People v. Van Wong
Before: David
165 Cal.App.2d Supp. 821 (1958) THE PEOPLE, Appellant,
v.
EUGENE VAN WONG, Respondent.
California Court of Appeals.
Dec. 1, 1958. Roger Arnebergh, City Attorney (Los Angeles), Philip E. Grey, Assistant City Attorney, and William E. Doran, Deputy City Attorney, for Appellant.
George Chatterton, City Public Defender, for Respondent.
DAVID, J.
Section 42.03 of Los Angeles Ordinance Number 77,000, the Municipal Code, was held invalid by the trial judge, who sustained a demurrer to the complaint against the defendant and dismissed it. The complaint charged the defendant with sale of and offer to sell a ticket admitting one to a Los Angeles Coliseum event, conjoining in the charges all the circumstances proscribed within 250 feet of the Los Angeles Memorial Coliseum "upon and along a public street, sidewalk, alley, and publicly owned park and place."
[1] (1) It is asserted that this a valid police regulation to prohibit the practice of ticket scalping. On its face, the ordinance does not purport to do so:
(a) It makes no distinction between sales of tickets above the quoted price, and those below it.
(b) It makes no distinction between the private individual who passes his "spare ticket" to a friend and receives the price while on public property, and those who are doing business of selling tickets.

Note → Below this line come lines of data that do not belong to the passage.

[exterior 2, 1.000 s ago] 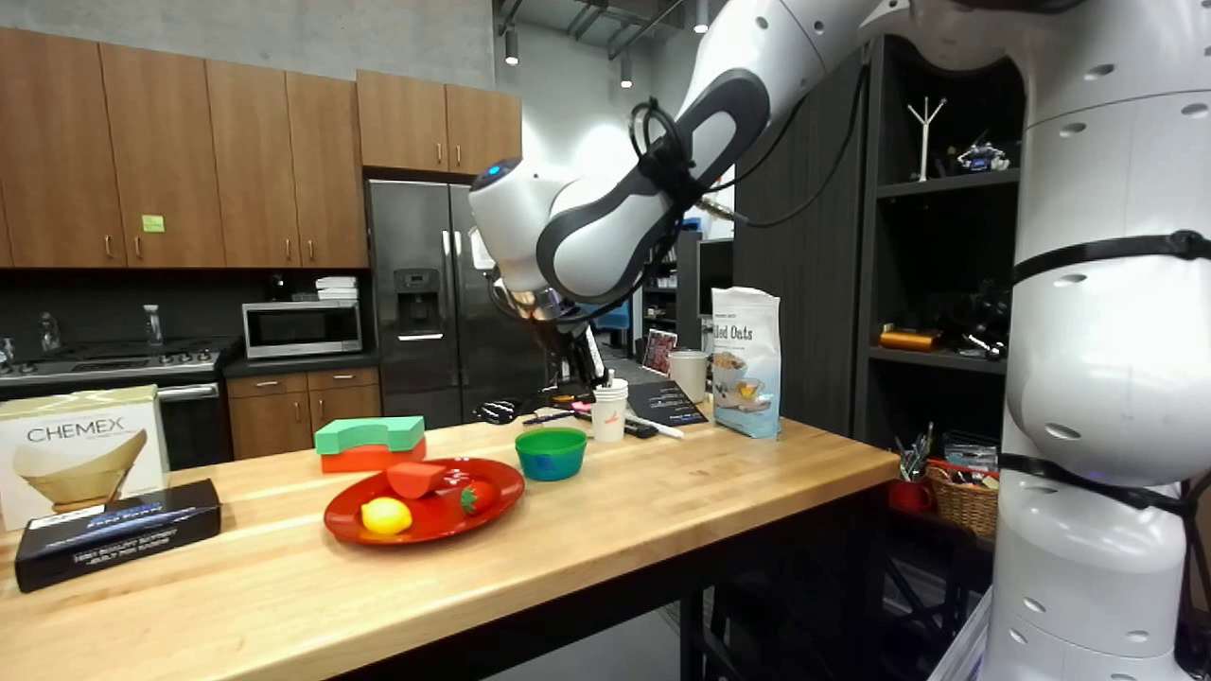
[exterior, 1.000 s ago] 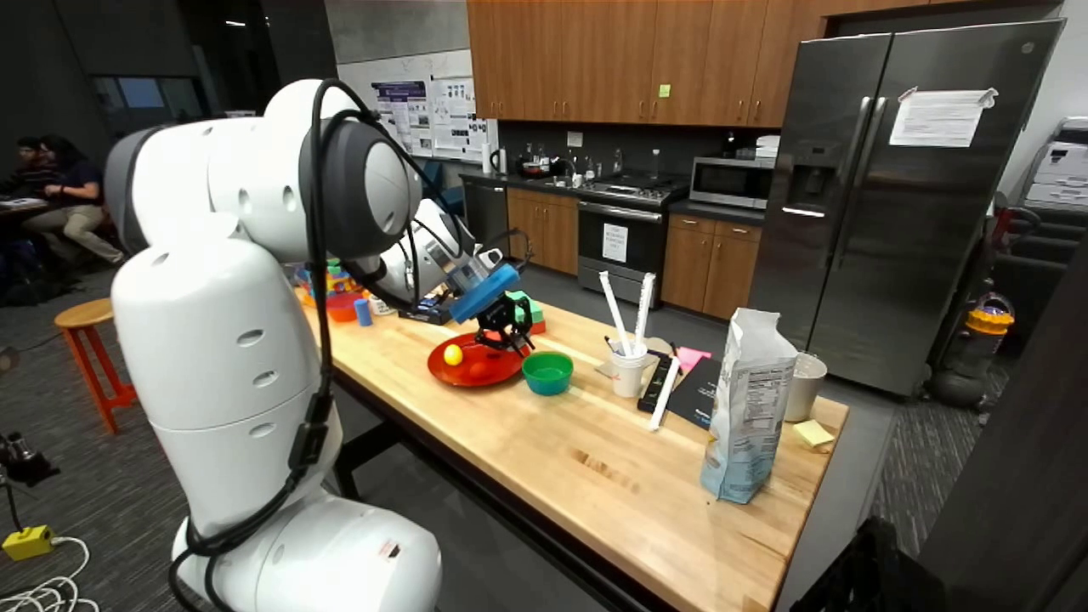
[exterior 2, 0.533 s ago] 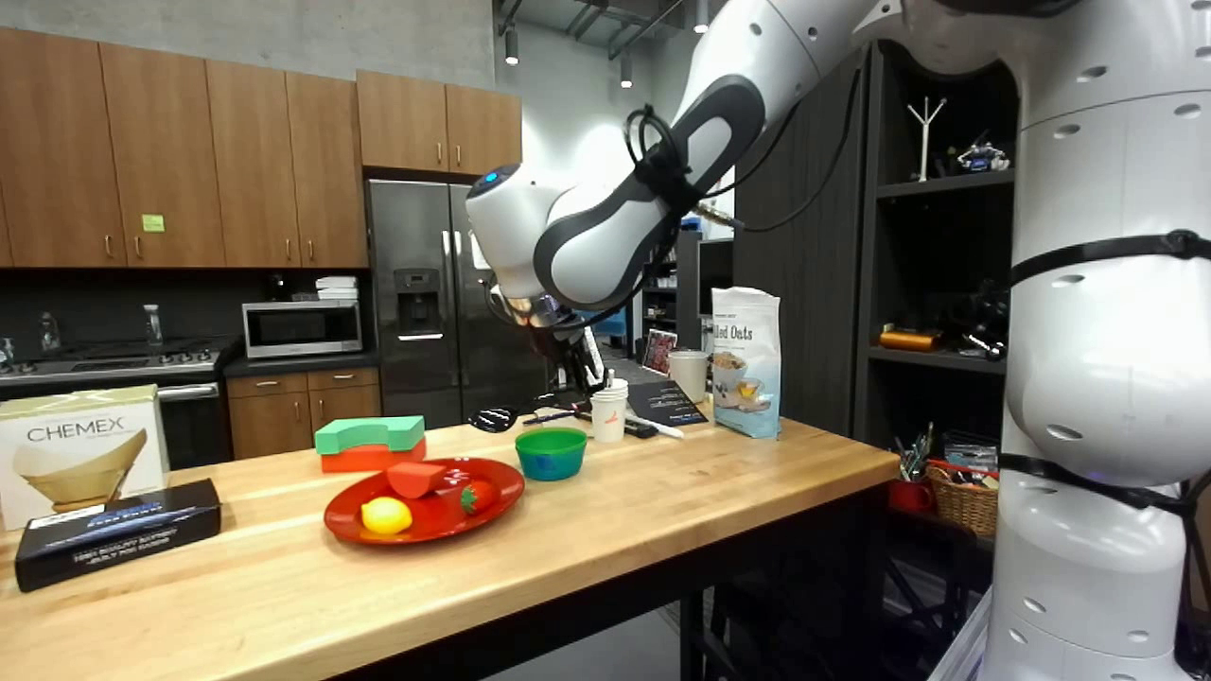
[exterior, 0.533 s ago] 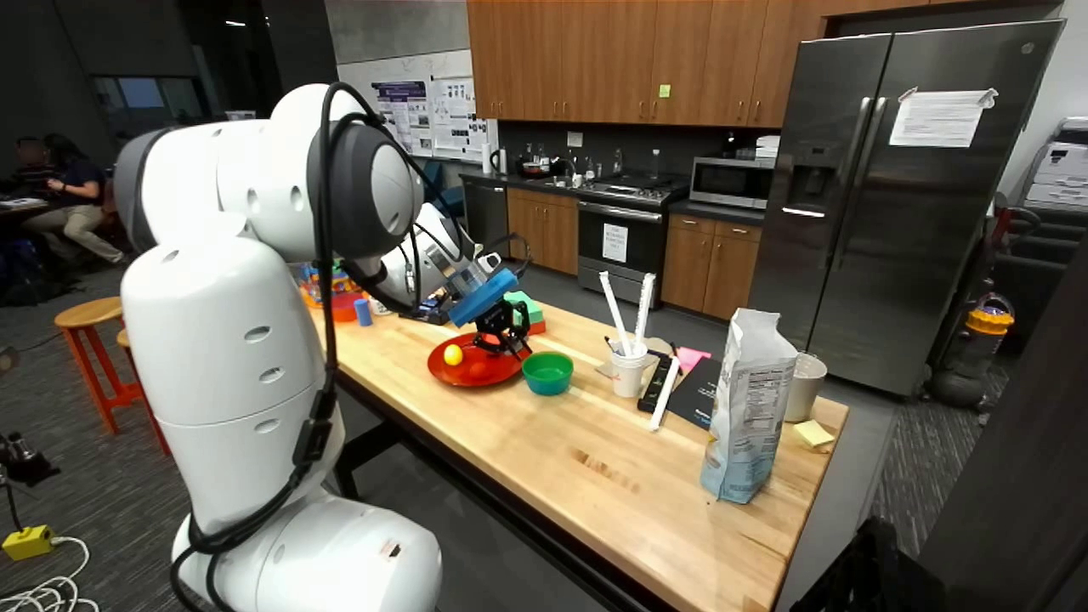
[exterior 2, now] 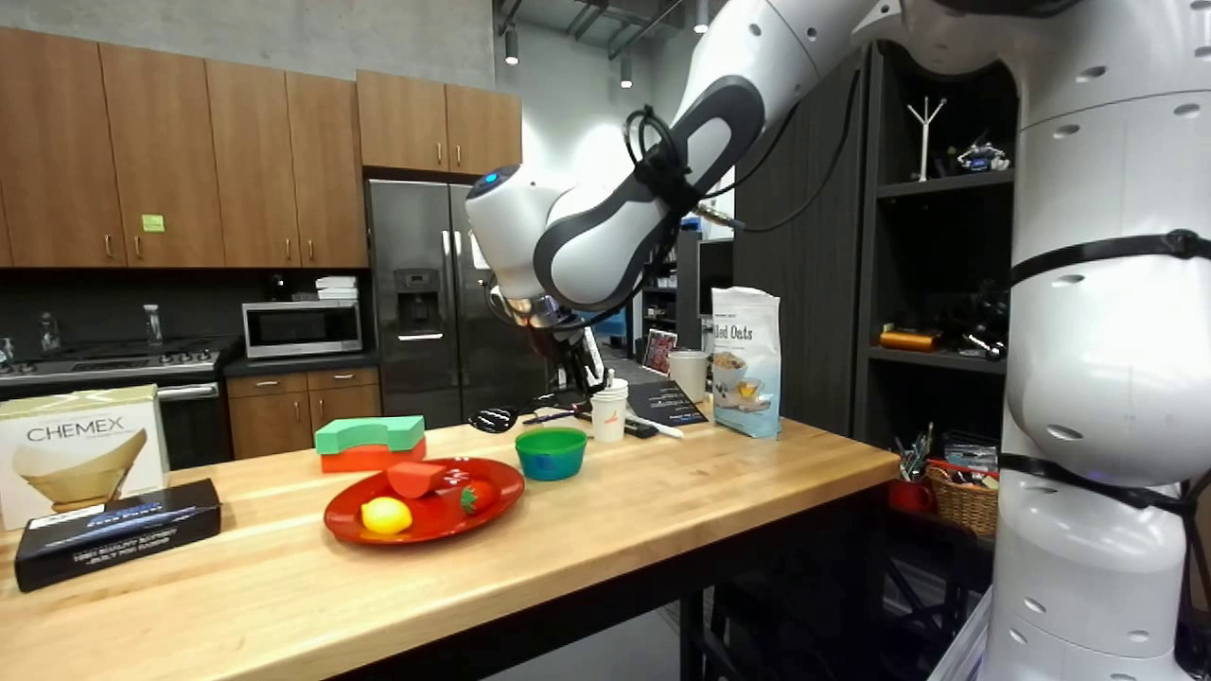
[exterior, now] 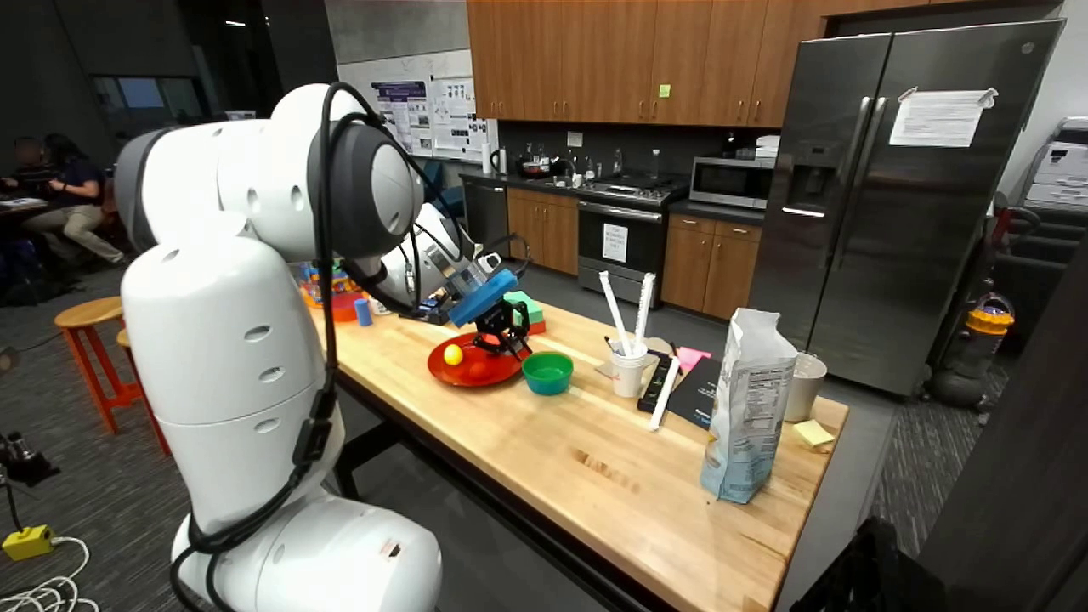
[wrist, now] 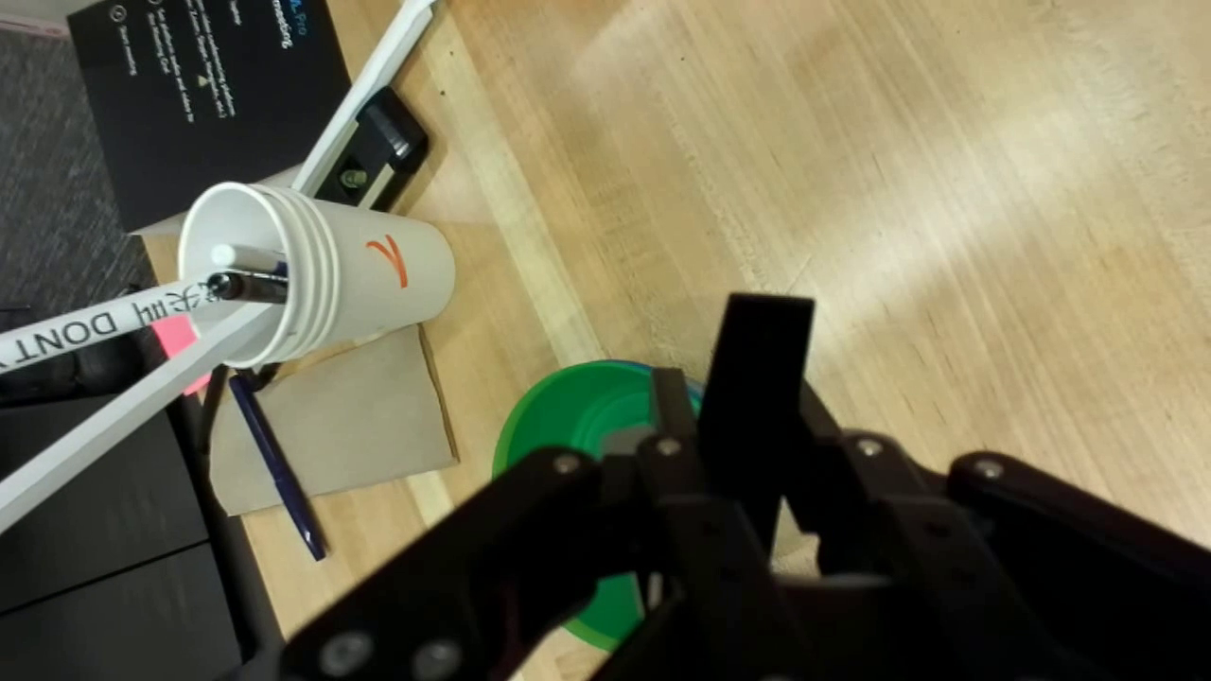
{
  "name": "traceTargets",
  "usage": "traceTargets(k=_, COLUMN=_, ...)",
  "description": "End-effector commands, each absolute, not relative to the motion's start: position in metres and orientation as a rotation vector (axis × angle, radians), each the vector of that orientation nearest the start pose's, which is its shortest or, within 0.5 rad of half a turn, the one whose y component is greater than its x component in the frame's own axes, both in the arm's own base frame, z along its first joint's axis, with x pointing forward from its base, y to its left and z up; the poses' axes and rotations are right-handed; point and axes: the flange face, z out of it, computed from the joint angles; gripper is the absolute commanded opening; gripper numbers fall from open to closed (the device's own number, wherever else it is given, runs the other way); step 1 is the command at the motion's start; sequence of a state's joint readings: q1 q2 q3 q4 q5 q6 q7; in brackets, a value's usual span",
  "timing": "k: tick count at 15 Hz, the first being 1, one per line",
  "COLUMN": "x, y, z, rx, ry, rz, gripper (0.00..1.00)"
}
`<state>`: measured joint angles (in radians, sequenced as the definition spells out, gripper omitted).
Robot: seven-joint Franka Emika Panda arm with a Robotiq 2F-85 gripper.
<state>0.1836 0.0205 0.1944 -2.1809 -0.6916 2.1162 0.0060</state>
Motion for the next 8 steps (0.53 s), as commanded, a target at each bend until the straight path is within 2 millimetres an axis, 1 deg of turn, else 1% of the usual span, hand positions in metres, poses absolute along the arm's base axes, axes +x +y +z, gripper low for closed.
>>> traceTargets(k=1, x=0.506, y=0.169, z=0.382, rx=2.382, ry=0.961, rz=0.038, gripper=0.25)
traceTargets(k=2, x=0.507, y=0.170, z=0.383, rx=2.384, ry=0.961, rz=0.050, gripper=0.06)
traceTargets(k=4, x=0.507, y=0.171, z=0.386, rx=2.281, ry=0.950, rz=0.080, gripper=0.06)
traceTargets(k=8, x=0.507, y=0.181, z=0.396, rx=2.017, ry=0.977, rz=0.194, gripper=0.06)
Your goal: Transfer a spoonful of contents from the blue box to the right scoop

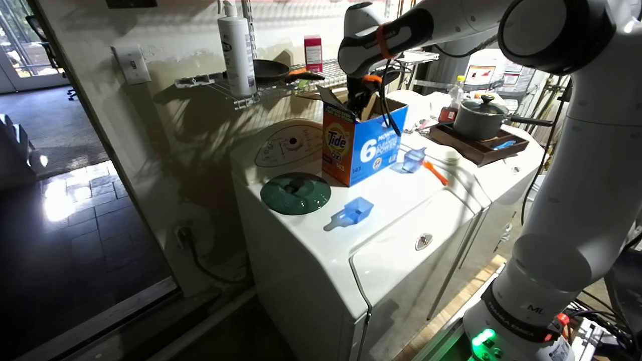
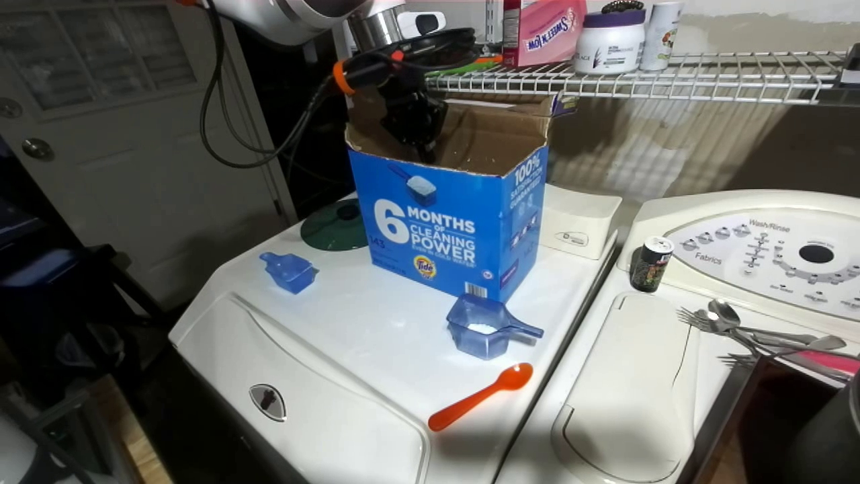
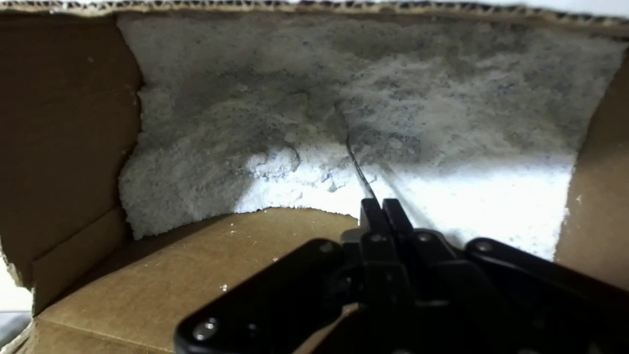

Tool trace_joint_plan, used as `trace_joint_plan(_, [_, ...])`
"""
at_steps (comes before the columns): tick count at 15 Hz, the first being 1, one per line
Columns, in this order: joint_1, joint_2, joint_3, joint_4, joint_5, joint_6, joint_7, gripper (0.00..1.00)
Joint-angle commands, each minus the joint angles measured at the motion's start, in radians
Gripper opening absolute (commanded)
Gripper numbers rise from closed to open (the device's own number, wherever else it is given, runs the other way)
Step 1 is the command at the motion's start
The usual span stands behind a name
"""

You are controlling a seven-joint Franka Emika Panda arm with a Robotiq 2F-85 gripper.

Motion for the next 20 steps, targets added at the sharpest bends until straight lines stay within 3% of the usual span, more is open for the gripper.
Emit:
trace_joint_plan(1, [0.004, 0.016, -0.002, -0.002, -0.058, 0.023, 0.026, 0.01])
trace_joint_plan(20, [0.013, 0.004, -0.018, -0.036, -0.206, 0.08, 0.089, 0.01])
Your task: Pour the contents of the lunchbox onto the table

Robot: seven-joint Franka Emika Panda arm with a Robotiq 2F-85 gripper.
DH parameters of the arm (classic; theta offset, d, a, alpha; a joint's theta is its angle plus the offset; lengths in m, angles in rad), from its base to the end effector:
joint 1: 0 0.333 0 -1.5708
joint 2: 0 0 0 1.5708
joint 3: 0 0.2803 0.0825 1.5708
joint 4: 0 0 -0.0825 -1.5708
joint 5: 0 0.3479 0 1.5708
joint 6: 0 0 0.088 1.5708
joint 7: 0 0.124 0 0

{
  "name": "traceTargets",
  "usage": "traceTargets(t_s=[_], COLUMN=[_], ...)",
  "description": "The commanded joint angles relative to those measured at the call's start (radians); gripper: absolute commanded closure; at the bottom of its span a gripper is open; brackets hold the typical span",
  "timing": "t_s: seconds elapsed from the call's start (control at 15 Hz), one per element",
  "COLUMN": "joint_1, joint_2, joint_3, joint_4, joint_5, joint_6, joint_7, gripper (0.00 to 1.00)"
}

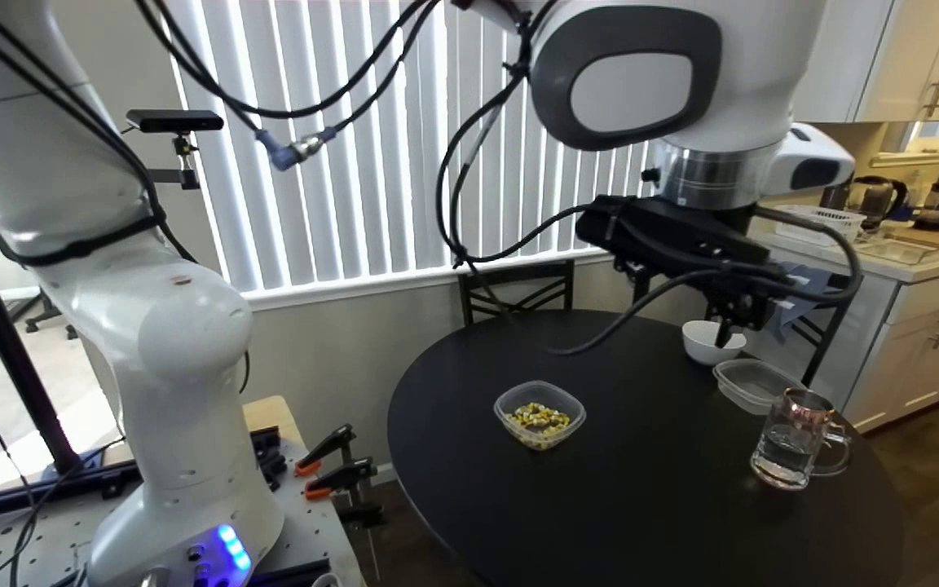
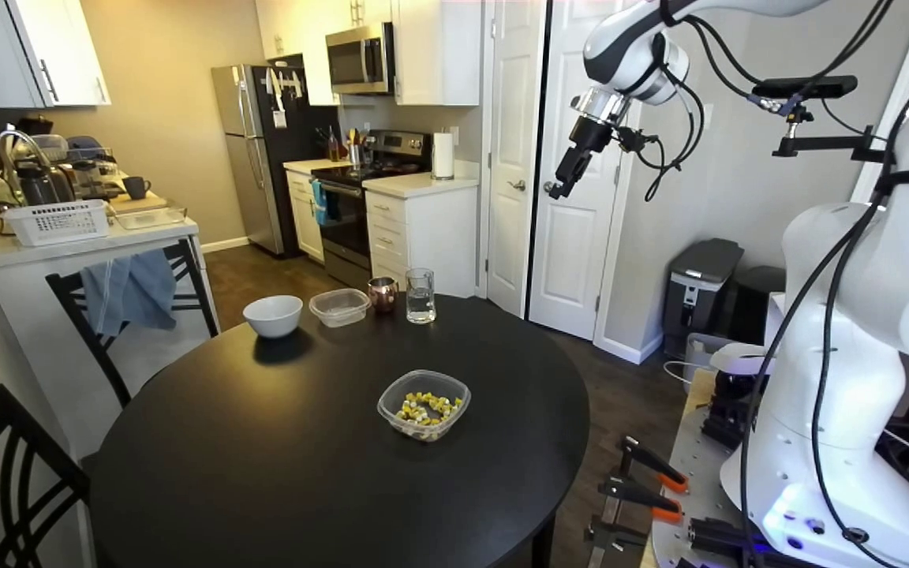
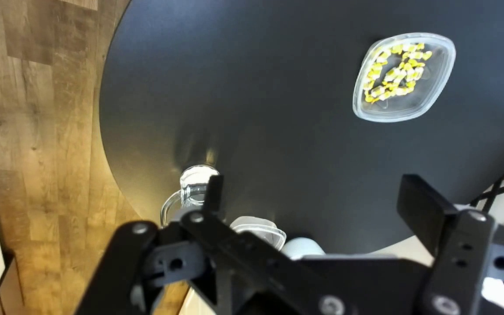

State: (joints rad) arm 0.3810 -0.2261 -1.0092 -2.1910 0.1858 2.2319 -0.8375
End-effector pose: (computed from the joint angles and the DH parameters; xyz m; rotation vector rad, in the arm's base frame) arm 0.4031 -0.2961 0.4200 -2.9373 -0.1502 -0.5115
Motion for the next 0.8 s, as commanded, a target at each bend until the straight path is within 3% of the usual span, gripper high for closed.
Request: traceTargets(t_s=[0.0,0.07,0.13,0.27,0.73], joint_1=[0.135,0.149,0.115,0.124,0.118], joint_2=[0.25,0.303,0.156,0.199,0.178], joint_3=[-0.171,-0.2,-0.135,-0.144,-0.143], joint_4=[0.175,0.204,0.117,0.138,0.131], joint_5=[0.241,0.317,0.198,0.219,0.216], joint_6=[-0.087,-0.116,-0.054,-0.063,-0.063], joint_7=[-0.191,-0.234,-0.136,-0.148,-0.148], gripper=[0.0,0.0,0.0,0.0,0.0])
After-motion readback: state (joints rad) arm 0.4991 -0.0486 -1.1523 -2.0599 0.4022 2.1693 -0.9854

Appellant's counsel urges, that under selective enforcement, [165 Cal.App.2d Supp. 823] this would never happen. It is damning that it could. [2] "It does not answer the charge that the act in question is unconstitutional to say that a person clothed with such power may not see fit to use the power. The rule in determining whether the act is in conflict with constitutional guaranties is whether or not the act is broad enough to authorize such unconstitutional act." (In re Application of Blanc (1927), 81 Cal.App. 105, 113 [252 P. 1053], quoting People v. Pace (1925), 73 Cal.App. 548, 560 [238 P. 1089].)
[3] (c) It leaves legal ticket sales or scalping at every club, newsstand, pool hall or other place in the city, and picks out the 250 feet zone for application of the ordinance. In this latter aspect, it is clearly invalid: cf. Justesen's Food Stores, Inc. v. City of Tulare (1938), 12 Cal.2d 324 [84 P.2d 140].